The Securities and Exchange Commission filed a civil suit against Ripple Labs Inc. and two of its founders on Dec. 22, 2020, claiming it violated investor-protection laws by selling a cryptocurrency similar to bitcoin.
At issue is whether XRP, a cryptocurrency created by Ripple, should be treated as a security or just as an asset. XRP is the third largest virtual currency, with billions of dollars in daily volume.
As a security, of course, XRP would have to be registered with the SEC. Cryptocurrencies have been categorized as assets by the Internal Revenue Service, with profits and losses on sales subject to normal taxation rules. But if cryptocurrencies were to qualify as securities, their issuers would face much greater regulatory scrutiny. The SEC has sued startups over the years for selling cryptocurrencies, but the challenge to XRP’s status marks one of its highest-profile cases against a cryptocurrency creator.
Ripple created XRP (originally called “Ripple”) in 2012, then later handed over control of its development to a network of open-source developers. The company still retains about 6.4 billion XRP, with an additional 48 billion in escrow, which it sells to the public now and then. Ripple has distributed 45 billion XRP since inception. While Ripple uses XRP as part of its payments products, it represents only 1.6% of XRP’s total volume, according to the SEC, with the balance coming from secondary exchanges.

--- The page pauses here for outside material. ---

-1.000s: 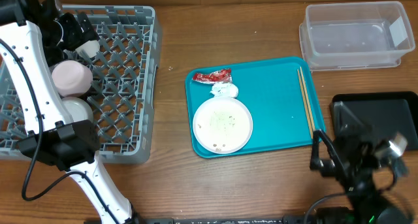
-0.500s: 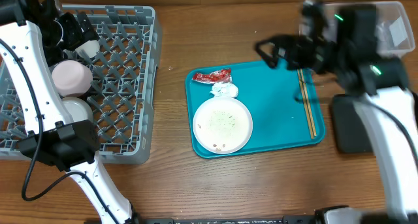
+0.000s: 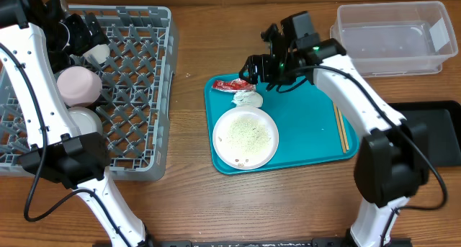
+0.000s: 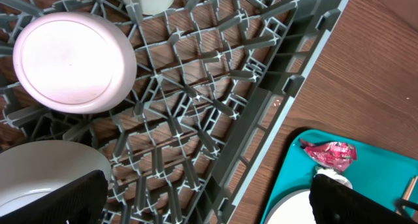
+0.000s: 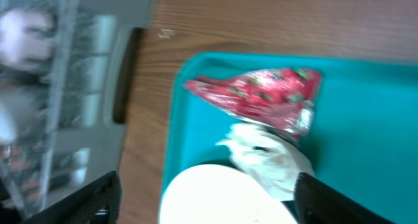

The SEC’s actions did not come as a surprise, as it had telegraphed its position that XRP might be a security in the past. But the filing of the SEC’s complaint rippled (bad pun intended) throughout the industry and resulted in suspension of trading on a number of exchanges. In addition to seeing if the SEC prevails in its suit against Ripple, it also remains to be seen if the SEC decides to take steps against any cryptoexchanges that listed XRP (none of which are licensed to list or trade securities in the U.S.) for listing and trading a security.